Passer de la route au rail : l’Union européenne voudrait bien accélérer le mouvement pour réduire les émissions. Mais pour les citoyens, comme pour les marchandises, circuler à travers l’Europe relève parfois du parcours du combattant.
Face à l’urgence climatique, le ferroviaire s’impose comme une solution durable pour le transport de marchandises et de passagers. Mais les obstacles à son développement sont nombreux.
À partir de janvier prochain, il n’y aura plus de liaison directe entre Metz et Luxembourg. Les 12 000 voyageurs qui empruntent quotidiennement cette ligne devront changer de train avant la frontière. La raison ? La différence de normes entre la France et le Luxembourg. La SNCF devait équiper ses trains par le système de gestion du trafic ferroviaire ERTMS. Mais elle a pris du retard.
Depuis les années 1970, l’Union européenne (UE) s’engage à développer des liaisons ferroviaires directes en Europe. Aujourd’hui, c’est même devenu l’une de ses priorités pour atteindre les objectifs posés dans le Green deal : la réduction des émissions de gaz à effet de serre. Pour Adina-Iona Vălean, nouvelle commissaire européenne aux Transports, « le rail est au coeur de la mobilité durable. Il faut que la marchandise passe par le ferroviaire autant que possible ». Mais l’harmonisation du réseau n’est pas encore aboutie. En conséquence, la voiture est largement privilégiée par les Européens et le train reste à la peine. En moyenne, seulement 8 % des Européens utilisaient ce moyen de locomotion en 2017. En 2016, seulement 17 % du total des transports de marchandises transitaient par le rail.
Les pays de l'Union ont toujours construit leurs infrastructures ferroviaires selon des logiques nationales, avec l’idée de protéger leurs frontières.

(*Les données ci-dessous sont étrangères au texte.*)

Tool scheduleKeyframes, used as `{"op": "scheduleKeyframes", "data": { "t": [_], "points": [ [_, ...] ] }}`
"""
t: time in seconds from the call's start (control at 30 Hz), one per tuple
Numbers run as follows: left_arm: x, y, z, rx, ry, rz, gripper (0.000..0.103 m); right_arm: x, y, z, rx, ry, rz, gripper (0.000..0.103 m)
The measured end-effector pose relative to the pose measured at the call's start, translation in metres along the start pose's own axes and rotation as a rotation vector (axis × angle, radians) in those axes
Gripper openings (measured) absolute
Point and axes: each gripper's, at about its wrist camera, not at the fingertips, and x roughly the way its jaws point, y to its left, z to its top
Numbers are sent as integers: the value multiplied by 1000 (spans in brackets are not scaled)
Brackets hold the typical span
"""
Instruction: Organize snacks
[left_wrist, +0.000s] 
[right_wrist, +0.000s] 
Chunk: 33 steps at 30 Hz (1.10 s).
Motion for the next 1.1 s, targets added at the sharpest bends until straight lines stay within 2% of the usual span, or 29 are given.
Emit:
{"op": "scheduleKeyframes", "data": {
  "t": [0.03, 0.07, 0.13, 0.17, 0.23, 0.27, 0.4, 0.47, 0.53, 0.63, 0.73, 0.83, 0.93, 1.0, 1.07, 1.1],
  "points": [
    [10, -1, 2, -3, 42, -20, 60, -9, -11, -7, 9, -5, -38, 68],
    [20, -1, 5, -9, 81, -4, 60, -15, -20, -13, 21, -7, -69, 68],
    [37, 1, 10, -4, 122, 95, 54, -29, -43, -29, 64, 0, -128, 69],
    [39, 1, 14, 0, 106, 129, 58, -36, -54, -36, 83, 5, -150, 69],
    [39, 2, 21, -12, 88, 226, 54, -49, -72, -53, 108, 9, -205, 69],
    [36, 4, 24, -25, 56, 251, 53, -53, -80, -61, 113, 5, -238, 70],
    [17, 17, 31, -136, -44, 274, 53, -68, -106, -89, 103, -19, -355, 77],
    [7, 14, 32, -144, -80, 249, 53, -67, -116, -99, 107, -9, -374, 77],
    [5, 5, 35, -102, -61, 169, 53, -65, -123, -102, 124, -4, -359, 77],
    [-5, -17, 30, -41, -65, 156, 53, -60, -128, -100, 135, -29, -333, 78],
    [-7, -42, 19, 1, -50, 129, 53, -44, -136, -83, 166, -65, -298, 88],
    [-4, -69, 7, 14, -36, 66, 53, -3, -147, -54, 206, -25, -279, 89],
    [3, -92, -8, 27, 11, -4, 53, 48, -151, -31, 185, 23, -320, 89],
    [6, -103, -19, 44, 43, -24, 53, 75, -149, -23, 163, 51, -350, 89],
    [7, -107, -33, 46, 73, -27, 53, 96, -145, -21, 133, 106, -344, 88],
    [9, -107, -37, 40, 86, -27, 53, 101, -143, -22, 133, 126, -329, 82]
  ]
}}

Les Européens devaient prendre une correspondance pour poursuivre leur voyage. Mais l’Union européenne a fait beaucoup d’efforts pour trouver des solutions à ce problème. En 2005, elle a créé l’Agence européenne pour le chemin de fer. Aujourd’hui, elle délivre notamment des autorisations de mise sur le marché pour les véhicules ferroviaires valables dans plusieurs pays européens. Désormais, les trains à grande vitesse prennent en compte les différences techniques et de sécurité sur le réseau: « En France, vous allez avoir les 25 mille volt, 50 Hertz, en Allemagne, vous n'aurez pas du tout la même tension. Et en Belgique non plus », explique Nicolas Boidevezi de la Direction régionale de l’Environnement de la région Grand Est.
Un exemple de réussite de l’harmonisation de ces normes techniques est la ligne Paris-Francfort. Grâce à un logiciel intégré dans le tableau de bord, le conducteur peut changer le signal radio et adapter la vitesse au réseau national. Mais les trains régionaux ne sont pas aussi avancés dans cette technologie. Pour Arkos Ersek, de l’association pour le transport route-rail combiné (UIRR), l’interconnexion du réseau ferroviaire est loin d'être acquise: « Les infrastructures du rail ne sont pas suffisantes. Il y a beaucoup de congestion. La plupart des trajets du fret sont frontaliers et la connexion n’est pas optimale. Il y a de gros problèmes de signalisation et de management. En tant que passager, on ne connaît jamais deux heures d’arrêt lors d’un Paris-Bruxelles ! Pour le fret, c’est régulier de devoir s’arrêter à la frontière. »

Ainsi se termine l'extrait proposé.